Ross, Wood & Dodge, Graham, for defendant appellees.

LAKE, Justice.

The Highway Commission contends that its action in improving and enlarging the old roadway, 30 feet in width, was an acceptance of the defendants' dedication of this strip of their land to the use of the public as a road. If so, the defendants, as to this part of their land, would be entitled neither to injunctive relief nor to compensation. However, the superior court concluded that the defendants had made no such dedication. This conclusion is supported by the court's findings of fact, which, in turn, are supported by the evidence.

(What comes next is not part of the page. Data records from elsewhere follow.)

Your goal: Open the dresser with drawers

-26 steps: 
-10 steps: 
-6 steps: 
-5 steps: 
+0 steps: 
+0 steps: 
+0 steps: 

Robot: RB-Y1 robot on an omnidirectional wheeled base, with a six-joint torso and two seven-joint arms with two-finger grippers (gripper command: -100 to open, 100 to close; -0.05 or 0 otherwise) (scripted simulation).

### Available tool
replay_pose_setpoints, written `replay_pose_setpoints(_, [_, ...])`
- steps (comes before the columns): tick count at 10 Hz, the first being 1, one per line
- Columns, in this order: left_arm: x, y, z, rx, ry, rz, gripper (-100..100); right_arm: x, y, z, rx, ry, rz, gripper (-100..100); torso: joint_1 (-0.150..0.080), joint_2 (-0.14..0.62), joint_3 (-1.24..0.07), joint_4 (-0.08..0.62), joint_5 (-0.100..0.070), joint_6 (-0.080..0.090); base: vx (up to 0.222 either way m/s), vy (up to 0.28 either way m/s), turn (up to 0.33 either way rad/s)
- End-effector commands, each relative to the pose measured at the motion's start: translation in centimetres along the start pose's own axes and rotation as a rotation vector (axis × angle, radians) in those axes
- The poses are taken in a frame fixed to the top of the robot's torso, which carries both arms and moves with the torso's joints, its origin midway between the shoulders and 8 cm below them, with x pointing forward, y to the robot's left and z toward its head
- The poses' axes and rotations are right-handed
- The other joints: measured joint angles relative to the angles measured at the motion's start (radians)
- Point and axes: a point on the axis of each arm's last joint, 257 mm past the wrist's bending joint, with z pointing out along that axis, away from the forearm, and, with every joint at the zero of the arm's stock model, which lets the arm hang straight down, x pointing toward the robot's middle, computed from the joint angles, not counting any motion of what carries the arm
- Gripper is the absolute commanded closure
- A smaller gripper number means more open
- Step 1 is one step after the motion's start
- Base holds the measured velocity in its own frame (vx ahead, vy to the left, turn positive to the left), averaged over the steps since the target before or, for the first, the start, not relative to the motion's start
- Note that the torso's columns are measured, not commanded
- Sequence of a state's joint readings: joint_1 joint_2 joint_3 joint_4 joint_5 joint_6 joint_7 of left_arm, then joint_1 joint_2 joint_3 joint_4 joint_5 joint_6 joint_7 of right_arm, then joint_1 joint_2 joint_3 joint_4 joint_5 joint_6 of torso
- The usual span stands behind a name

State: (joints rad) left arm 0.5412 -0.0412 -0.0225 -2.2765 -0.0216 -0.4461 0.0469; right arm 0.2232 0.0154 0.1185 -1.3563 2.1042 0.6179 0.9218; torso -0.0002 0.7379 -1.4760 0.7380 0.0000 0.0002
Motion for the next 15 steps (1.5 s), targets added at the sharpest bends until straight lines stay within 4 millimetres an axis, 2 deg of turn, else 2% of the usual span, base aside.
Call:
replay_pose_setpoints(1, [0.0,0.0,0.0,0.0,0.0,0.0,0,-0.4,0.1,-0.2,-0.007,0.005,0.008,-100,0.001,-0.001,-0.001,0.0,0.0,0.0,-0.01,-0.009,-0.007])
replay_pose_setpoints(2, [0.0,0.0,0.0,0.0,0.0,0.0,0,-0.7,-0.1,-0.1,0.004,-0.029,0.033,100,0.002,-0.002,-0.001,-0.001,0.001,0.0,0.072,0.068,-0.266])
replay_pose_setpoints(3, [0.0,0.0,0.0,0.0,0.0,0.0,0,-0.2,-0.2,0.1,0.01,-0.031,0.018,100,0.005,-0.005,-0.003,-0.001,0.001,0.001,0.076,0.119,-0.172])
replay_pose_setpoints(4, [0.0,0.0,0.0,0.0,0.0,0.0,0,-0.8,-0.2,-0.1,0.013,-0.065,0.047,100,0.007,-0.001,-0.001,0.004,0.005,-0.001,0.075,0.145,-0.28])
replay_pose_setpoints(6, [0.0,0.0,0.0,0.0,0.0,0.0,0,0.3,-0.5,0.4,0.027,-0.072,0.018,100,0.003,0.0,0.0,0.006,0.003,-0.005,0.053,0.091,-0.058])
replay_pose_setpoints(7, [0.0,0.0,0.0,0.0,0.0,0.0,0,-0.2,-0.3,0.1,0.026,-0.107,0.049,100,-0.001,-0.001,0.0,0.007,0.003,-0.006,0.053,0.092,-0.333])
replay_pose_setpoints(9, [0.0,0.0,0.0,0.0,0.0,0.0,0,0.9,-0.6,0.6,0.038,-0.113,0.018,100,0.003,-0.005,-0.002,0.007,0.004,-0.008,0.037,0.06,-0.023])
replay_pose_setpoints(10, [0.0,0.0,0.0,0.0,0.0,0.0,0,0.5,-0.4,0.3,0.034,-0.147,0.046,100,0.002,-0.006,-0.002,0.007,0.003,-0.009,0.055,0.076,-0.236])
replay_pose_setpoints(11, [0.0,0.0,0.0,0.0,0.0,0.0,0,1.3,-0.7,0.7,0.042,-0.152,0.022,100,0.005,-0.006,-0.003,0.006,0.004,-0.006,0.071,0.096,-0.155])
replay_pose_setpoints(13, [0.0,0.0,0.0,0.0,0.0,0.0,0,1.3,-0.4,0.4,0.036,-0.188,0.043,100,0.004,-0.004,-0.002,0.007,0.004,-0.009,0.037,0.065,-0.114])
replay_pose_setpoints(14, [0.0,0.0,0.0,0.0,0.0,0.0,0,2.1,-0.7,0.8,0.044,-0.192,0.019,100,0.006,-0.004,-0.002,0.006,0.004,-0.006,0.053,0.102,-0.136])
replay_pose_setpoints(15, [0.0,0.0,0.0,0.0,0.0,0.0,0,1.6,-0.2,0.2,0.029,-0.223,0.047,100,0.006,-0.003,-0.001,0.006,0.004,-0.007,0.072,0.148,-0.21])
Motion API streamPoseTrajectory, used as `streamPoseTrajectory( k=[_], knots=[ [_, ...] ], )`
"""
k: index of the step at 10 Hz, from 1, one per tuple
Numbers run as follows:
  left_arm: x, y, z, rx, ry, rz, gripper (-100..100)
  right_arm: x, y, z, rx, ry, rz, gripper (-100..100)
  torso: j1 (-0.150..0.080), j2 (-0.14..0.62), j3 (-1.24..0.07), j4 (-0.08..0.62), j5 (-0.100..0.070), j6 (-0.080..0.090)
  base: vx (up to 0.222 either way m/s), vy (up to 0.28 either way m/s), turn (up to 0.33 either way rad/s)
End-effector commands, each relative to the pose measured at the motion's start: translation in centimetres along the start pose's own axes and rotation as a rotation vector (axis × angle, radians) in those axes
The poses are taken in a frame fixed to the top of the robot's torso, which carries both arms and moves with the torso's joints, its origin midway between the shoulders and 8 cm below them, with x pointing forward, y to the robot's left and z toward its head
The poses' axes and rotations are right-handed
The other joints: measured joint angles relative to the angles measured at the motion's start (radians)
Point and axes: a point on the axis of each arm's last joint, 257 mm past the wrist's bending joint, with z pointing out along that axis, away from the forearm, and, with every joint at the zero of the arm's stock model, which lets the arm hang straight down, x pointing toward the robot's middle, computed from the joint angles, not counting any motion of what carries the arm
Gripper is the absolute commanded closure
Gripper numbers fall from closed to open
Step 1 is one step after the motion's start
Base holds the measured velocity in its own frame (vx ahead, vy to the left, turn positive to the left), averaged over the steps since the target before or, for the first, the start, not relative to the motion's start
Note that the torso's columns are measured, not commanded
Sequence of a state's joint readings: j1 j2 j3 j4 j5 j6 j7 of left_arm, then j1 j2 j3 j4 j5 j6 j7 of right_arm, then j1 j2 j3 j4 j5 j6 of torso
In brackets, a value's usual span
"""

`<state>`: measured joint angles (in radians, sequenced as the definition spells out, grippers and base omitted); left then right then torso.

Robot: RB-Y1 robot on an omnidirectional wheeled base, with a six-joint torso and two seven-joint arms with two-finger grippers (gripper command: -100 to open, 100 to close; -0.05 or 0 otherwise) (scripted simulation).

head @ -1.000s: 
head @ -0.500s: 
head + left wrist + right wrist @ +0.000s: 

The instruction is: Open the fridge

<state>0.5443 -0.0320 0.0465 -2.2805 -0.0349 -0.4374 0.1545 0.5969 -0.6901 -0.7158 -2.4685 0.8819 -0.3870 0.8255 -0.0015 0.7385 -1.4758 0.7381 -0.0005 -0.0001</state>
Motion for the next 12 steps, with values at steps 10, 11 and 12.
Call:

In Nicholas v. Salisbury Hardware & Furniture Co., 248 N.C. 462, 103 S.E.2d 837, Parker, J., now C.J., speaking for this Court, said:

'Dedication is an exceptional and peculiar mode of passing title to an interest in land. The Supreme Court of California in City and County of San Francisco v. Grote, 120 Cal. 59, 52 P. 127, 128, 41 L.R.A. 335, 65 Am.St.Rep. 155, said: 'It is not a trivial thing to take another's land, and for this reason the courts will not lightly declare a dedication to public use."

In Milliken v. Denny, 141 N.C. 224, 53 S.E. 867, it is said, 'The question whether one has dedicated his land to the use of the public is one of intention.' It is not, however, required that there be actually an intent on the part of the landowner so to dedicate his land to the public use, it being sufficient that there be acts by the landowner 'such as would fairly and reasonably lead an ordinarily prudent man to infer an intent to dedicate,' followed by acceptance of such dedication by the public. Tise v. Whitaker-Harvey Co., 146 N.C. 374, 59 S.E. 1012. However, where there is no showing of an actual intent to dedicate, the manifestation thereof must clearly appear by acts which, to a reasonable person, would appear 'inconsistent and irreconcilable with any construction except the assent of the owner' to such public use of his property. Milliken v. Denny, supra. The mere fact that, with permission of the owner, occupants of houses upon his land, and persons having business or social relations with them, used the old roadway as a means of ingress to and egress from the public road is not sufficient to establish such dedication. Nicholas v. Salisbury Hardware & Furniture Co., supra, citing Summerville v. Duke Power Co., 4 Cir., 115 F.2d 440.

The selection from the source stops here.